For more information on the hazards of irradiated foods, visit OCA’s Irradiation Page.

WASHINGTON, May 2, 2007 (ENS) – The United States Tuesday began to accept shipments of irradiated mangoes from India, the first U.S. imports of irradiated fruit.

Irradiation is the process of exposing food to ionizing radiation to disinfect, sanitize, sterilize, preserve food or to provide insect disinfestation. It serves as an alternative to other pest control methods such as fumigation and cold and heat treatments.

The Centers for Disease Control and Prevention says irradiated food does not become radioactive, and the nutritional value of the food is “essentially unchanged.”

Irradiation was approved in 2002 as a treatment for all pests in some fruits and vegetables entering the United States. In 2006, irradiation was approved for a wider range of food products, including Indian mangoes, according to the U.S. Department of Agriculture, USDA.

USDA’s Animal Plant Health Inspection Service approved commercial shipments of fresh mangoes from India that are treated with specified doses of irradiation at an APHIS certified facility prior to export to ensure that plant pests do not enter the United States.

“This is a significant milestone that paves the way for the future use of irradiation technology to protect against the introduction of plant pests,” said Agriculture Secretary Mike Johanns.

The nonprofit public interest group Public Citizen objects to irradiated food, which it says caused “a myriad of serious health problems in laboratory animals that ate irradiated foods, including premature death, fatal internal bleeding, a rare form of cancer, stillbirths and other reproductive problems, mutations and other genetic damage, organ malfunctions, stunted growth and vitamin deficiencies.”

Concerns have been expressed by public health groups that irradiation, by killing all bacteria in food, can serve to disguise poor food-handling practices that could lead to other kinds of contamination.

In the United States, wheat flour, white potatoes, fruits and vegetables, herbs and spices, pork and poultry are USDA approved for irradiation.

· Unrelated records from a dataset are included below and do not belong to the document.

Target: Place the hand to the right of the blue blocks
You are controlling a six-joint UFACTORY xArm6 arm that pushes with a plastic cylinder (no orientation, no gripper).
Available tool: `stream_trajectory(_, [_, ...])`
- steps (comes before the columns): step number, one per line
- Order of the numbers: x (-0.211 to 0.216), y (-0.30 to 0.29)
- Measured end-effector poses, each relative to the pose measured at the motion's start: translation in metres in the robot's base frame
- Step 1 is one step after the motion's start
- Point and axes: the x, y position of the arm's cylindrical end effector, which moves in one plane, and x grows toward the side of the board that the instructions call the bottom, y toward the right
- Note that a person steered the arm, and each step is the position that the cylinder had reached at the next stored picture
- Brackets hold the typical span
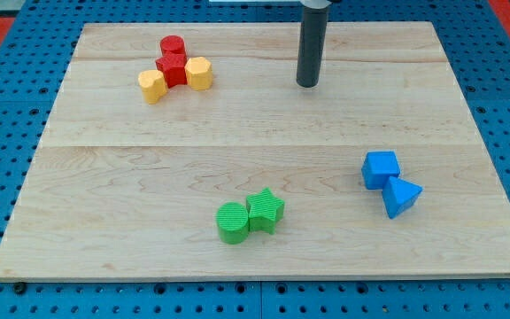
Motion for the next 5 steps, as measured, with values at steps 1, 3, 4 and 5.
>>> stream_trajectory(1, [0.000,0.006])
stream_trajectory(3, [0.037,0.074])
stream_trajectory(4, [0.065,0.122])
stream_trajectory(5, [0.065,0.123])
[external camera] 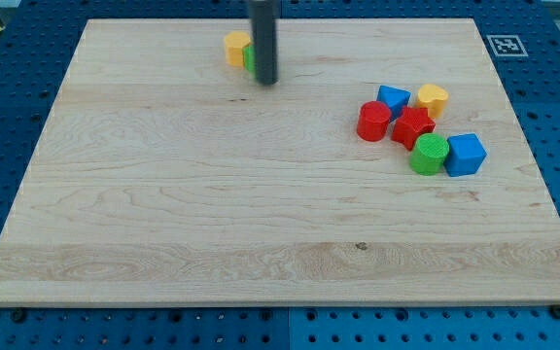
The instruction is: Slide the red circle to the green circle
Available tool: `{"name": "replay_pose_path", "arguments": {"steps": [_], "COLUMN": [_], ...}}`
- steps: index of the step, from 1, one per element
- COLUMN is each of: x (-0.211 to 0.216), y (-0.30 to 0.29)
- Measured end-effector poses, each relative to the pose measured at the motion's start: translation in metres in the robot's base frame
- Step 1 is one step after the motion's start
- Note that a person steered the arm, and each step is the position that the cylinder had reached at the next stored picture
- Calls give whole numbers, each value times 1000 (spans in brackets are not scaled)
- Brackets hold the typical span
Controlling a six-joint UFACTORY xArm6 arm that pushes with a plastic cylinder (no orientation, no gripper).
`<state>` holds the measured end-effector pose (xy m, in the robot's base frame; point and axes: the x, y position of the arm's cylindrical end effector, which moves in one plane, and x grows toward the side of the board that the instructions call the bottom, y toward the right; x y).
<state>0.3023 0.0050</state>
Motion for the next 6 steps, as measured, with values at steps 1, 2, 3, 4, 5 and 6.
{"name": "replay_pose_path", "arguments": {"steps": [1, 2, 3, 4, 5, 6], "x": [-21, 15, 54, 82, 109, 146], "y": [92, 115, 109, 108, 108, 108]}}
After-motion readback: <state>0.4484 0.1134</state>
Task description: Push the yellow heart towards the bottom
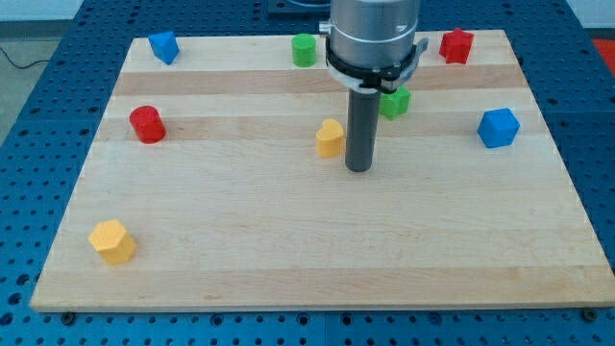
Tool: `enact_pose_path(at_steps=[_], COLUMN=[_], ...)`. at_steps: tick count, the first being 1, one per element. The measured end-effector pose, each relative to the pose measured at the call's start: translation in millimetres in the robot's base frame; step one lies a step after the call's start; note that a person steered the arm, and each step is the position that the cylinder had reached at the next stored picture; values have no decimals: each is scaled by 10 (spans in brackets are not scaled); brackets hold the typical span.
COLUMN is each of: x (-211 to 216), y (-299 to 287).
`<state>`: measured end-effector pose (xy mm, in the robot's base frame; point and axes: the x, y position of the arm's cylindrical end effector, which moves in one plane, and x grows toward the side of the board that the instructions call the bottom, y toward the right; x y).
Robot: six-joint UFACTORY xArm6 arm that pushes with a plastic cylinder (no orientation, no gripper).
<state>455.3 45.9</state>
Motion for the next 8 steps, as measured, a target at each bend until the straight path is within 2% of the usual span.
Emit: enact_pose_path(at_steps=[2, 3, 4, 5, 6, 8], x=[-858, -912, -556, 153, 292, -501], y=[45, -253, -516, -545, -545, -590])
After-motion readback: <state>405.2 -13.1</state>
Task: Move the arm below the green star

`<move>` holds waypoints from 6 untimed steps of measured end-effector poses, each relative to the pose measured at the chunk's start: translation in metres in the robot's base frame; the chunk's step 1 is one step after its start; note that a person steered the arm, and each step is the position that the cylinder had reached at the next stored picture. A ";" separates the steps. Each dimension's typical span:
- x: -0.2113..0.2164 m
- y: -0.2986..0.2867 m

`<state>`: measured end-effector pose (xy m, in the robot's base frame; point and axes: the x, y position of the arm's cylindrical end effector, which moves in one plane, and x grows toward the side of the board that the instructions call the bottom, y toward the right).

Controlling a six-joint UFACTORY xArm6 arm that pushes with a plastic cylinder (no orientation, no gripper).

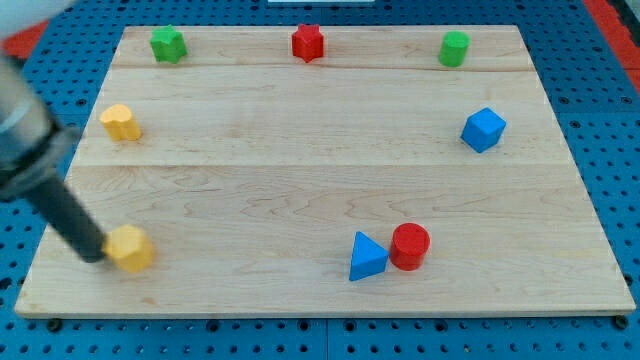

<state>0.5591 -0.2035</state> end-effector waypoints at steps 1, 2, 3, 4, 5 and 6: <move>-0.003 0.087; -0.003 0.155; -0.003 0.164; -0.018 0.121; -0.081 0.093; -0.174 0.107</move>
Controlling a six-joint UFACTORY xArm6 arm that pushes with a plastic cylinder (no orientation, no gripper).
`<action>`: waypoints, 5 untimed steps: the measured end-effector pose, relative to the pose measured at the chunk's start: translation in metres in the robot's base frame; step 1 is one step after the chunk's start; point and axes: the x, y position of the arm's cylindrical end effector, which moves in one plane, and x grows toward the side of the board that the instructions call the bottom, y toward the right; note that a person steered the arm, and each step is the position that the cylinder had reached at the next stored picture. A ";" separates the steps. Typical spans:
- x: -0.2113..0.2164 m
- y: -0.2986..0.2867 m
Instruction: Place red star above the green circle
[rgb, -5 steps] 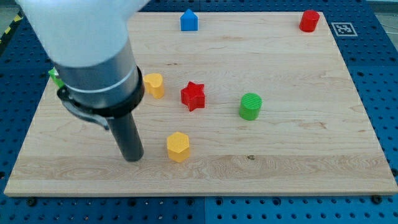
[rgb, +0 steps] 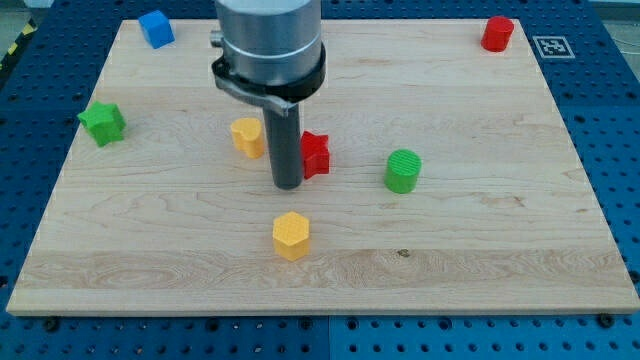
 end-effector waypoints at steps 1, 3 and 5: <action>-0.022 0.008; -0.034 0.079; -0.035 0.092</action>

U.S. Trade Representative Susan Schwab said import of the irradiated fruit “signals the determination of both India and the United States to forge deeper and stronger trade ties and create significant new economic opportunities for the people of both of our vast countries.”

U.S.-India trade has been growing at an average rate of almost 20 percent a year since 2002. The United States and India want to double their bilateral trade to $60 billion by 2008, said Schwab.

Schwab said more Indian organic food products certified according to USDA standards by Indian agents are expected to begin flowing soon into the United States. Irradiation is not permitted on organic foods.